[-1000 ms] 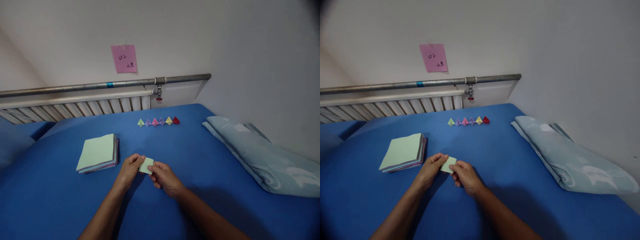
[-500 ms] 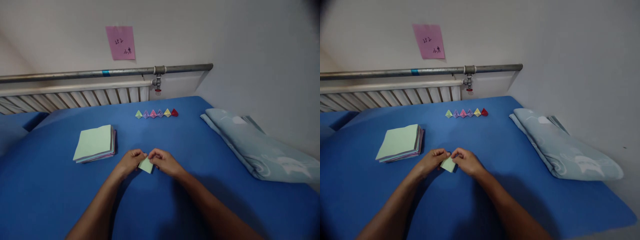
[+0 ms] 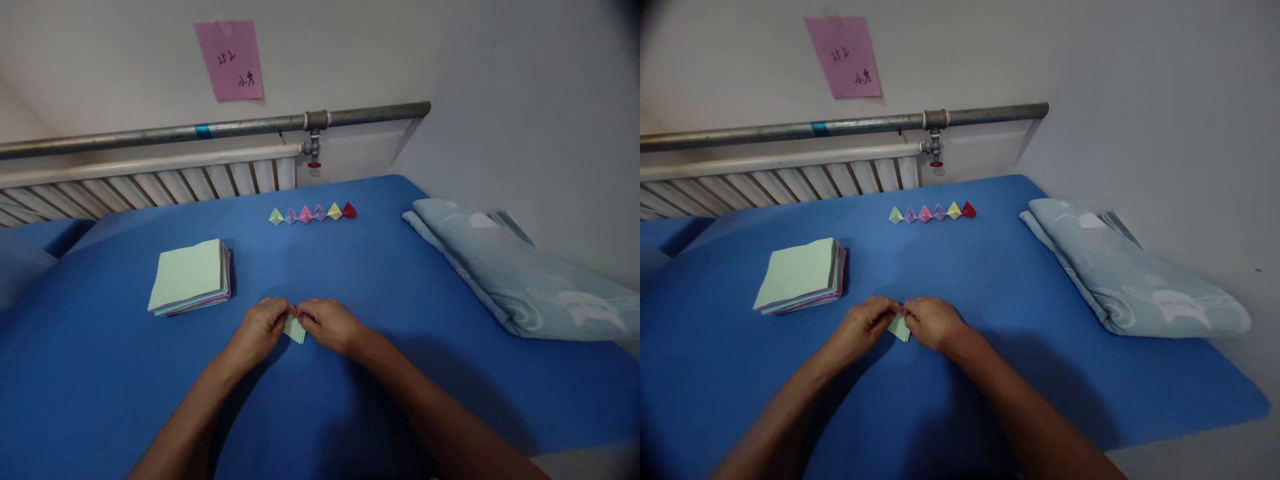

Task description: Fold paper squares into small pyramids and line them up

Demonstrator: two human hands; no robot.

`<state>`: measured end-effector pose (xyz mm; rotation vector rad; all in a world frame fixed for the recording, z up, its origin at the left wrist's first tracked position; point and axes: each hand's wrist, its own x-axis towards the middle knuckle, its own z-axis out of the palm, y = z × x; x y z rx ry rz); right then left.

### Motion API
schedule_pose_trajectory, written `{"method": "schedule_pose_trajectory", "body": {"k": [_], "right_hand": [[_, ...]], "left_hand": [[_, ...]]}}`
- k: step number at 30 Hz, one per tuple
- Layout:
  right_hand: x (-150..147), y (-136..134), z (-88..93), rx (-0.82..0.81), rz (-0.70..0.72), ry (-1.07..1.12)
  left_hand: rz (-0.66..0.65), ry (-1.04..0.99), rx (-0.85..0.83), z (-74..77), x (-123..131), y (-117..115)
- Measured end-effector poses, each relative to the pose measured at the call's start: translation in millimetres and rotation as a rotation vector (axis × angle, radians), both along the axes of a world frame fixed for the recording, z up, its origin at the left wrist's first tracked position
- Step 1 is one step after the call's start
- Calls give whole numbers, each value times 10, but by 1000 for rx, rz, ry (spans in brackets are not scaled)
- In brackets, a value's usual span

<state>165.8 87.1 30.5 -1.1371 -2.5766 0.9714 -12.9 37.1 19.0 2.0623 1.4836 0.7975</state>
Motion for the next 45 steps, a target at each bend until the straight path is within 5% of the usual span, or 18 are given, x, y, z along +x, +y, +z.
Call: {"method": "schedule_pose_trajectory", "body": {"k": [6, 20, 35, 45], "right_hand": [[116, -61, 24, 133, 76, -83], [215, -6, 84, 108, 252, -97], [220, -2, 50, 133, 222, -94], [213, -8, 0, 168, 240, -127]], "left_hand": [[-114, 33, 119, -139, -37, -80], [-216, 279, 38, 22, -126, -154], [-192, 256, 175, -59, -125, -156], [-152, 278, 92, -1, -93, -190]]}}
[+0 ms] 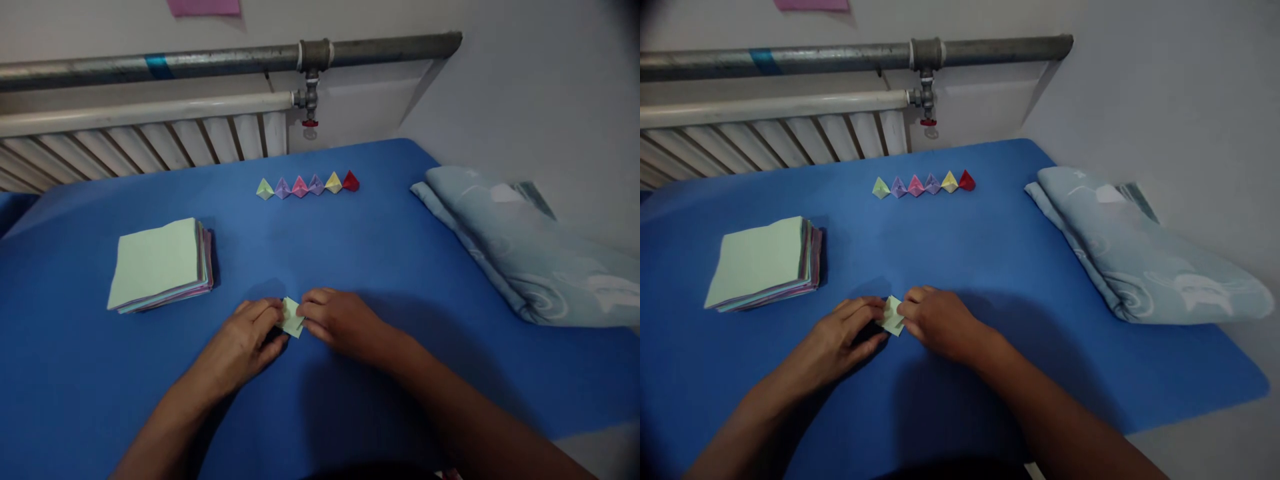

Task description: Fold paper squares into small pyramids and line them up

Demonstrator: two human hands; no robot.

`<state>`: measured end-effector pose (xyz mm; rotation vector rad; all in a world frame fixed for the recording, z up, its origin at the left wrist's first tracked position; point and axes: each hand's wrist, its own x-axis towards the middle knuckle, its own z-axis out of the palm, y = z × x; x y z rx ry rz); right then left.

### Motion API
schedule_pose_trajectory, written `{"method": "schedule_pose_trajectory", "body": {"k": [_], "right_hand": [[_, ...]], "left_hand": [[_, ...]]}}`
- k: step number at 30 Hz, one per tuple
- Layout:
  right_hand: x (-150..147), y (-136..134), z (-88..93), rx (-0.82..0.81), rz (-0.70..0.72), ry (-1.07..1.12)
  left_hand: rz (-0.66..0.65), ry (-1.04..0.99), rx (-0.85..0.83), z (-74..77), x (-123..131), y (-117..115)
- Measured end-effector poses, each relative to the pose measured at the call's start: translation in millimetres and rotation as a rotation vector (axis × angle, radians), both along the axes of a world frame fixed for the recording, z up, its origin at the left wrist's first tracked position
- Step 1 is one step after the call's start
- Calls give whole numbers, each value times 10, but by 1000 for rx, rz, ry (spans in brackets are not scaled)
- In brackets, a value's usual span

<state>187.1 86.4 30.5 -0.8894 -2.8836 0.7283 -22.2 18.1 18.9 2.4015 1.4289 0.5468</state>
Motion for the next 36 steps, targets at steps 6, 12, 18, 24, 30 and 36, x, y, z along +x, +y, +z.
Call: {"method": "schedule_pose_trajectory", "body": {"k": [6, 12, 18, 24, 30, 36], "right_hand": [[-23, -14, -33, 16, -37, -15], [-56, -20, -28, -29, -150, -6], [-81, -29, -32, -54, -216, 36], [-108, -50, -17, -56, -256, 36], [-129, -76, -63, 5, -287, 73], [-174, -109, -130, 133, -297, 130]], "left_hand": [[49, -12, 18, -40, 44, -2], [82, -50, 60, -92, 77, 15], [186, -61, 17, -112, 84, 26], [279, -60, -3, -115, 107, 24], [326, -38, 3, -142, 110, 44], [337, 23, -5, -129, 131, 51]]}}
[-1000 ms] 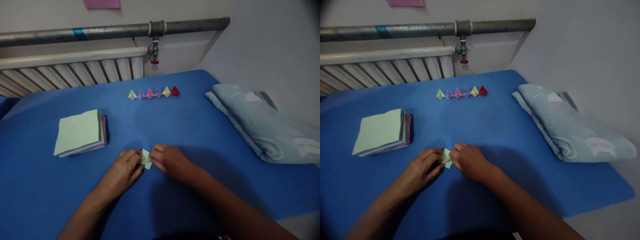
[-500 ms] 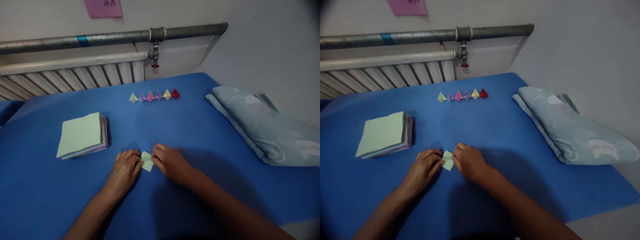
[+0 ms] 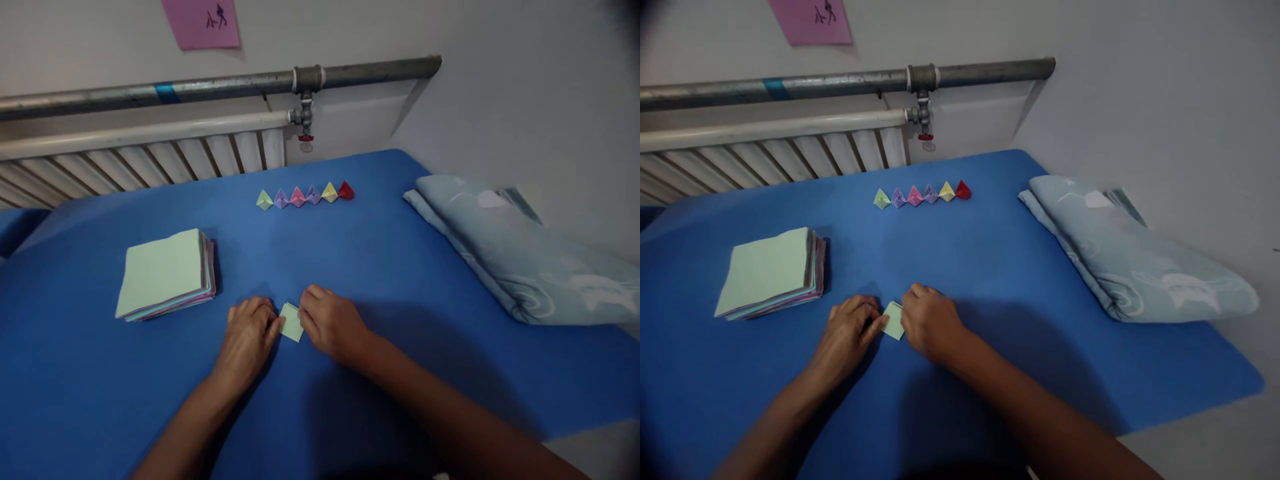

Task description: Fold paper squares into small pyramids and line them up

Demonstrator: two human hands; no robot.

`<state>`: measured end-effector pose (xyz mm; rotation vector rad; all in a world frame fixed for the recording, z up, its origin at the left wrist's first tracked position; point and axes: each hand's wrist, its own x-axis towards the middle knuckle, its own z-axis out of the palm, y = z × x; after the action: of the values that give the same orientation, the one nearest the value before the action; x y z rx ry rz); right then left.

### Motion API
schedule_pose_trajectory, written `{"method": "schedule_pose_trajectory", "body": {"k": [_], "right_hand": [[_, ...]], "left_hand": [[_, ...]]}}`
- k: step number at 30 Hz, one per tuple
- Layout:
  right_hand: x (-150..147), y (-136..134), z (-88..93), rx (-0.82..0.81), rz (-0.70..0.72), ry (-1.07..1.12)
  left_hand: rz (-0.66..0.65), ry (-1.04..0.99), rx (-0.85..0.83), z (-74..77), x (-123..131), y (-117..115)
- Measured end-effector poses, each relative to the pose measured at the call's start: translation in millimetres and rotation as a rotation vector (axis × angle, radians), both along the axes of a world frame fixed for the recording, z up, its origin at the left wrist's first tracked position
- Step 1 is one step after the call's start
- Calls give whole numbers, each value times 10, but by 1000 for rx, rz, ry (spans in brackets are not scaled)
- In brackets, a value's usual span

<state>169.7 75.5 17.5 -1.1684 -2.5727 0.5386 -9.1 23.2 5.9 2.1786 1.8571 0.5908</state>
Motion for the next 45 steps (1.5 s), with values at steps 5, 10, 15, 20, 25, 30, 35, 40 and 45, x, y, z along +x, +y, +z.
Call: {"method": "schedule_pose_trajectory", "body": {"k": [5, 10, 15, 20, 25, 30, 35, 40, 45], "right_hand": [[-44, -15, -4, 34, -51, -9], [-73, -6, 39, -22, -108, -70], [-48, 23, 75, -109, -118, -55], [-21, 62, 116, -204, -121, -37], [-22, 86, 118, -214, -106, -46], [-18, 97, 83, -209, -96, -41], [31, 139, 77, -236, -81, -6], [80, 194, 114, -297, -84, -6], [79, 216, 116, -309, -84, 4]], "left_hand": [[24, 16, 23, 6, 11, 10], [36, 43, -20, 15, 7, 25], [37, 33, -73, 27, -22, 20], [18, 20, -9, 36, -33, -5], [-77, 193, 186, 71, 115, -111], [-57, 269, 162, 108, 307, -261], [-21, 291, 136, 107, 365, -325], [16, 298, 128, 84, 377, -361], [33, 259, 141, 57, 383, -394]]}}
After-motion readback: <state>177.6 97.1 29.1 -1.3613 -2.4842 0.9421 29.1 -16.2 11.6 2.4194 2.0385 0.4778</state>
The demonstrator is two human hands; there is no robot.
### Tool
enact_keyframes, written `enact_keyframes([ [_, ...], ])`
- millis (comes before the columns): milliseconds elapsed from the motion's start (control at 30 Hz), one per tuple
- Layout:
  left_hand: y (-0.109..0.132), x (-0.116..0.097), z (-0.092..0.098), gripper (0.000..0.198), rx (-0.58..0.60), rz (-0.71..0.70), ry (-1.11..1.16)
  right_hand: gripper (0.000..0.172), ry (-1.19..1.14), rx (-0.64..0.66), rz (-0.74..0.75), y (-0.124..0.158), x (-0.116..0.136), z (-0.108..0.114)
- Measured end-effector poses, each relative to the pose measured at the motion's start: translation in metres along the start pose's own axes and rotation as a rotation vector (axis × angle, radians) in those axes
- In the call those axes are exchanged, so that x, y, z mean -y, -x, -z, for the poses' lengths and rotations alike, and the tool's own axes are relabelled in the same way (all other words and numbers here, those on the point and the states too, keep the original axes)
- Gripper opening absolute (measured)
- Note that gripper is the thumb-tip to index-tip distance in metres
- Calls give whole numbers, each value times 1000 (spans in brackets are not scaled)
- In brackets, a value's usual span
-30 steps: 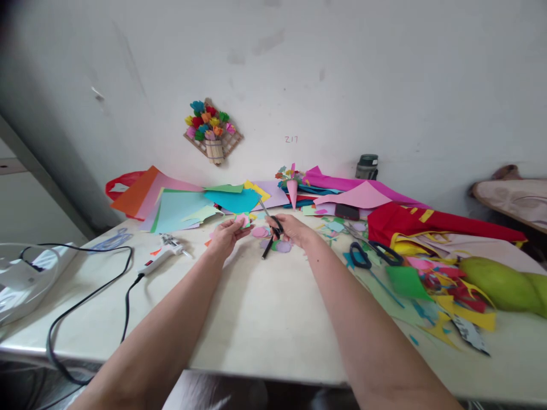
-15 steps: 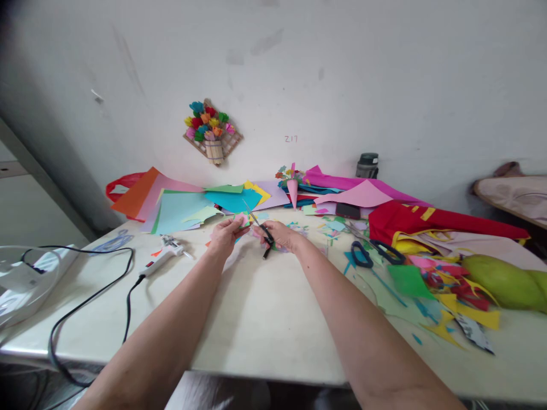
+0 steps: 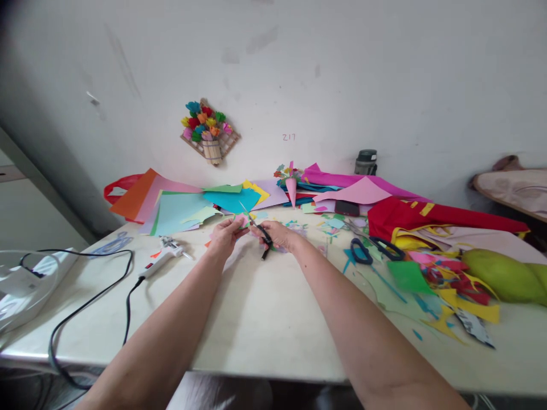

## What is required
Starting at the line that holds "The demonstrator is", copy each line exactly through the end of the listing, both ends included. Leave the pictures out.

## Exercise answer
The demonstrator is two human hands; there is no robot.
### Tool
enact_keyframes, written `enact_keyframes([ [_, ...], ])`
- millis (comes before the columns): milliseconds elapsed from the motion's start (control at 30 Hz), one per tuple
- Layout:
  left_hand: y (-0.109..0.132), x (-0.116..0.097), z (-0.092..0.098), gripper (0.000..0.198), rx (-0.58..0.60), rz (-0.71..0.70), ry (-1.11..1.16)
  right_hand: gripper (0.000..0.172), ry (-1.19..1.14), rx (-0.64..0.66), rz (-0.74..0.75), y (-0.124..0.158), x (-0.116..0.136), z (-0.108..0.114)
- Measured end-effector poses, each relative to the pose measured at the motion's start: translation in metres along the start pose's own axes and rotation as a rotation vector (axis × angle, radians) in those axes
- In the call those axes are exchanged, so that x, y, z mean -y, -x, -z, for the poses' lengths and rotations alike, and the tool's own axes are relabelled in the same way (all other words and numbers here, those on the point and the states too, keep the original axes)
- Gripper opening absolute (measured)
- Note that gripper is the thumb-tip to index-tip distance in metres
- Calls give whole numbers, each value times 1000 (spans in brackets are not scaled)
- In brackets, a value's usual span
-30 steps: 
-15 steps: 
+0 steps: 

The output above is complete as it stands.